Restringir o escopo de uso da contabilidade de impacto parece ser a melhor opção. Por exemplo, a contabilidade de impacto poderia permitir comparações de impactos dentro da mesma jurisdição governamental, como os efeitos da extração de água em diferentes partes de um mesmo estado norte-americano. Alternativamente, a contabilidade de impacto poderia se concentrar em efeitos genuinamente globais, aqueles que transcendem fronteiras nacionais, como o impacto ambiental das emissões corporativas de gases de efeito estufa ou os sumidouros globais de carbono, como as florestas e o fitoplâncton oceânico.
Conclusão
Esperamos que nossos argumentos levem a mudanças significativas na forma como o impacto é medido, mas isso está além do nosso controle. Esperamos que os defensores da contabilidade de impacto continuem a promovê-la como a herdeira natural do ESG. Se tiverem sucesso, gestores e investidores em breve poderão se deparar com métricas de contabilidade de impacto. Nesse caso, algumas orientações para seu uso são necessárias:
1 – Desconfie de alegações de precisão. As métricas de contabilidade de impacto se apresentam como valores monetários precisos e interpretáveis, mas isso é uma ilusão. Elas se baseiam em camadas e mais camadas de aproximações e suposições. Entender essas camadas é crucial.

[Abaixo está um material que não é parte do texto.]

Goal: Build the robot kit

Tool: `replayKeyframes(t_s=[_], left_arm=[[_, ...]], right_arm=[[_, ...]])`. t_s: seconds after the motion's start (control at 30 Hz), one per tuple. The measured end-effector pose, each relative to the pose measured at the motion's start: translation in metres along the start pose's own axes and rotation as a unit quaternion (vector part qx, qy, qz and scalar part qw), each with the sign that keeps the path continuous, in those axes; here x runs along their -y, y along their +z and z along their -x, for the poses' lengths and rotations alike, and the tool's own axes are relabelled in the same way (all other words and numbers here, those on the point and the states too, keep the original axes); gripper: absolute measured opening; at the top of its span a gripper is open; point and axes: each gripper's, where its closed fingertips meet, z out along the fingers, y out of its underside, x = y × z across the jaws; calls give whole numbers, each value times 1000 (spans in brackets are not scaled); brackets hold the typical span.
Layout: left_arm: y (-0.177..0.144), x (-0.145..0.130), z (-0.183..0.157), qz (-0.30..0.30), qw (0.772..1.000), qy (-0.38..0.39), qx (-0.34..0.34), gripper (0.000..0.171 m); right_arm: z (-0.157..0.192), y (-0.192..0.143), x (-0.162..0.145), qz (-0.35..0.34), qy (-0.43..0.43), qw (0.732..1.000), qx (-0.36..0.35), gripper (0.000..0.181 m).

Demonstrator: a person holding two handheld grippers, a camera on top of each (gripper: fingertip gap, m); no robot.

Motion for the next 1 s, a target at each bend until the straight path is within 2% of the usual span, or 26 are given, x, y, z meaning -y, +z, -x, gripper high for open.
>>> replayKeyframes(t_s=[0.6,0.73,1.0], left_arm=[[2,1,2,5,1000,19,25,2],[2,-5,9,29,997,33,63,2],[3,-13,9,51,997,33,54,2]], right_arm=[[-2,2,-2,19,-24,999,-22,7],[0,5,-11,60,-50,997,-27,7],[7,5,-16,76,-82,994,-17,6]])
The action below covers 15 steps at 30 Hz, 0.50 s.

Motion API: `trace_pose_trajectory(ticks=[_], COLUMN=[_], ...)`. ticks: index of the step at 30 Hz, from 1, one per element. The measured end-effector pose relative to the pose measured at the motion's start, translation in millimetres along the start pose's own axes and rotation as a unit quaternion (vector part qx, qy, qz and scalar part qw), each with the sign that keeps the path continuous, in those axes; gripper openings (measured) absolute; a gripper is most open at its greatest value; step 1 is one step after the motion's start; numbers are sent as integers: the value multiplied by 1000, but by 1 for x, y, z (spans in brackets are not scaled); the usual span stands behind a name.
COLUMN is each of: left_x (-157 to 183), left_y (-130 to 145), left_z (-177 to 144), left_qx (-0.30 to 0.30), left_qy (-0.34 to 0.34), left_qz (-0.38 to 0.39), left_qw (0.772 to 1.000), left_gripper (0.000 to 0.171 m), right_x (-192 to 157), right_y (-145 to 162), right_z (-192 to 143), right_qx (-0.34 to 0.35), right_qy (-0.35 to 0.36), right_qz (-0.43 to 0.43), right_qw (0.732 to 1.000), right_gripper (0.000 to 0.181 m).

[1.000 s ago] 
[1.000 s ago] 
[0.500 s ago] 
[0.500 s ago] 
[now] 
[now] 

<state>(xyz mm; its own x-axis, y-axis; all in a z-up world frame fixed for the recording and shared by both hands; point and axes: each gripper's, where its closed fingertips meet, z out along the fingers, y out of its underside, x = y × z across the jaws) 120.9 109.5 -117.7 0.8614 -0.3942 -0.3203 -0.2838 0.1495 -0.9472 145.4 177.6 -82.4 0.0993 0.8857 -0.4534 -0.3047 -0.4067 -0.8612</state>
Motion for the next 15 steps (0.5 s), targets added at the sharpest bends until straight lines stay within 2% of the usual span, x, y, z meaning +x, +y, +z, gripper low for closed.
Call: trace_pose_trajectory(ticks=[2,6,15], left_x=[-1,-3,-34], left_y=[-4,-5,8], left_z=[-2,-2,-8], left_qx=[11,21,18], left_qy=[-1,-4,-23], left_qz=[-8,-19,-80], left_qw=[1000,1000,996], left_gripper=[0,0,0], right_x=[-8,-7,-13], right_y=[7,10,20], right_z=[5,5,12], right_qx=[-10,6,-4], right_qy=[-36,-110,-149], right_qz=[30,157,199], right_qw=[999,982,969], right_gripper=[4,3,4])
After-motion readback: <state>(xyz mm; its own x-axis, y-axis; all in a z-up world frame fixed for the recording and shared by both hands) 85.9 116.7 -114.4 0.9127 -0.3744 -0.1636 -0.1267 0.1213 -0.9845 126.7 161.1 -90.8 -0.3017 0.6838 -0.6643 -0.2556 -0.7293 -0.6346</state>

2 – Evite comparações entre países. Usar a contabilidade de impacto para comparar empresas entre fronteiras, especialmente entre nações ricas e pobres, implica sério risco de distorções. As métricas de impacto tendem a subestimar os danos sofridos por pessoas pobres.
3 – Confronte o bom senso. Se a contabilidade de impacto disser que o consumo de água é menos prejudicial onde a água é escassa, pergunte por quê. Volte aos princípios básicos. A escassez deve aumentar o valor, não reduzi-lo.
4 – Reconheça que a contabilidade de impacto pode ser apenas a mais nova solução fácil para problemas sociais e ambientais. Nos últimos 40 anos, muitas propostas surgiram para alavancar o poder dos negócios em prol da sustentabilidade. Todas vieram e se foram, exceto uma: o fortalecimento das instituições.
5 – Fortaleça as instituições. Como Acemoglu e Johnston demonstraram, os resultados sociais são melhores onde as instituições são mais fortes. Não precisamos de laureados com o Nobel para nos dizer isso, sabemos pela experiência. Instituições reguladoras tornaram nosso ar e nossa água mais limpos, nossos carros mais seguros, nossos recursos mais bem protegidos e nosso padrão de vida mais elevado. Tais instituições estão constantemente sob ataque, mas continuam sendo a melhor forma de melhorar nosso planeta. A contabilidade de impacto provavelmente vai e vem, mas o efeito de nossas instituições permanecerá. Portanto, fortaleça-as, seja um clube social, um governo local, um sistema nacional ou uma organização internacional. Fazer isso, sim, terá um impacto real.
*Artigo publicado originalmente na Stanford Social Innovation Review com o título Impact Accounting Has an Equity Problem.